Effect of electroacupuncture on P2X3 receptor regulation in the peripheral and central nervous systems of rats with visceral pain caused by irritable bowel syndrome.

The aim of this study is to investigate the role of the purinergic receptor P2X3 in the peripheral and central nervous systems during acupuncture treatment for the visceral pain of irritable bowel syndrome (IBS). A total of 24 8-day-old Sprague-Dawley (SD) neonatal male rats (SPF grade) were stimulated using colorectal distention (CRD) when the rats were awake. The modeling lasted for 2 weeks with one stimulation per day. After 6 weeks, the rats were randomly divided into three groups of eight each: (1) the normal group (NG, n = 8); (2) the model group (MG, n = 8); and (3) the model + electroacupuncture group (EA, n = 8) that received electroacupuncture at a needling depth of 5 mm at the Shangjuxu (ST37, bilateral) and Tianshu (ST25, bilateral) acupoints. The parameters of the Han's acupoint nerve stimulator (HANS) were as follows: sparse-dense wave with a frequency of 2/100 Hz, current of 2 mA, 20 min/stimulation, and one stimulation per day; the treatment was provided for seven consecutive days.
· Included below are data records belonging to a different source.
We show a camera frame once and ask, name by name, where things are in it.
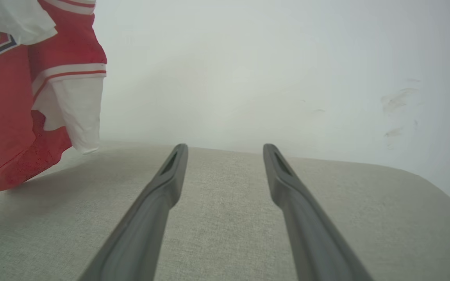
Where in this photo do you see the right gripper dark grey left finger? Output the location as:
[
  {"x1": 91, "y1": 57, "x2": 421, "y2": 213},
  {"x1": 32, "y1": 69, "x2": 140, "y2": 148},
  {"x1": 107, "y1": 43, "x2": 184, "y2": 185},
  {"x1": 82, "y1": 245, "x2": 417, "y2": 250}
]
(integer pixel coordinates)
[{"x1": 77, "y1": 143, "x2": 189, "y2": 281}]

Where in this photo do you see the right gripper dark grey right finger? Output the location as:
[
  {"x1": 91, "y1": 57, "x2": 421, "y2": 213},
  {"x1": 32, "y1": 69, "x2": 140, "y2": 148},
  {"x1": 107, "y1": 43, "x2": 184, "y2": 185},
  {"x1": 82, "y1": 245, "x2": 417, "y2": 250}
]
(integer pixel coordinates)
[{"x1": 263, "y1": 143, "x2": 374, "y2": 281}]

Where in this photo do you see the grey fabric sofa cushion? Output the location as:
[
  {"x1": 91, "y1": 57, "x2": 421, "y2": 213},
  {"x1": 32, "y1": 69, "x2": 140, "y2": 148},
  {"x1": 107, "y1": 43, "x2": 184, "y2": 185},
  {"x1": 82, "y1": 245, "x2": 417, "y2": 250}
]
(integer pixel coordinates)
[{"x1": 0, "y1": 140, "x2": 450, "y2": 281}]

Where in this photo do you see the red white basketball jersey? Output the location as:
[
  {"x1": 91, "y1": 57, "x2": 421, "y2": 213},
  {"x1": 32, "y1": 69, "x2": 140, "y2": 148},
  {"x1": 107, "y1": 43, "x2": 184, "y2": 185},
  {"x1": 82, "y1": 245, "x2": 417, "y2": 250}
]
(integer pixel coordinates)
[{"x1": 0, "y1": 0, "x2": 107, "y2": 192}]

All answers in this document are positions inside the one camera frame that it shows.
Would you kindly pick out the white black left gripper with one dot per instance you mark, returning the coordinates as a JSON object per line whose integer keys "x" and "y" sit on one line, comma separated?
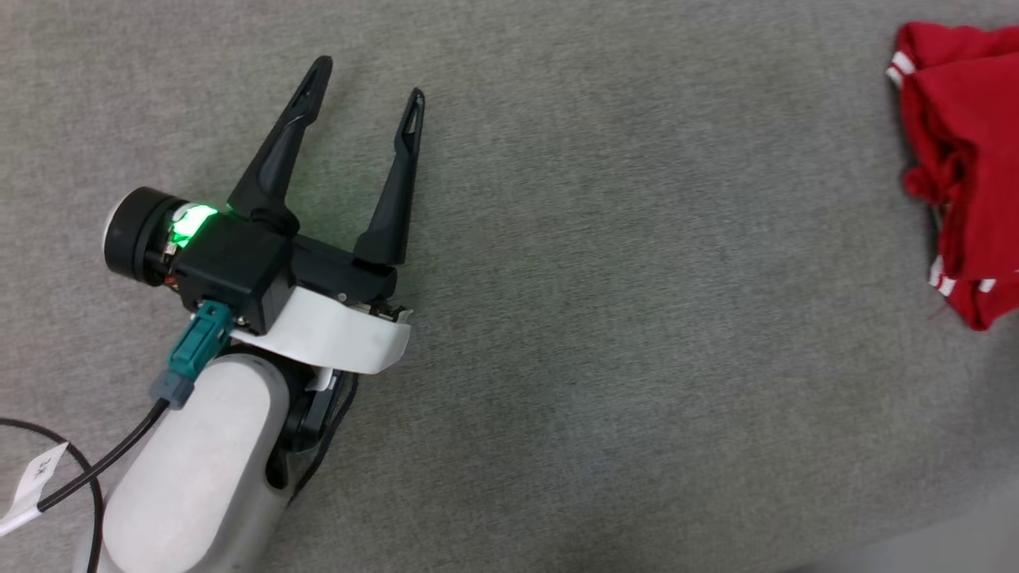
{"x": 342, "y": 334}

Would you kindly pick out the red and white shirt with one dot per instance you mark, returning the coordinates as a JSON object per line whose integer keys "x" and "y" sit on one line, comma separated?
{"x": 975, "y": 159}

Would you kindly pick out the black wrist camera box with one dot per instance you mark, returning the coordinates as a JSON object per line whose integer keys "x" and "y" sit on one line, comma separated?
{"x": 235, "y": 270}
At the sixth week after the treatment, the abdominal withdrawal reflex (AWR) score was determined; immunofluorescence and immunohistochemistry were used to measure the expression of the P2X3 receptor in myenteric plexus neurons, prefrontal cortex, and anterior cingulate cortex; and, a real-time PCR assay was performed to measure the expression of P2X3 messenger RNA (mRNA) in the dorsal root ganglion (DRG) and spinal cord. After stimulation with CRD, the expression levels of the P2X3 receptor in the inter-colonic myenteric plexus, DRG, spinal cord, prefrontal cortex, and anterior cingulate cortex were upregulated, and the sensitivity of the rats to IBS visceral pain was increased. Electroacupuncture (EA) could downregulate the expression of the P2X3 receptor and ease the sensitivity to visceral pain. The P2X3 receptor plays an important role in IBS visceral pain. The different levels of P2X3 in the peripheral enteric nervous system and central nervous system mediate the effects of the EA treatment of the visceral hyperalgesia of IBS.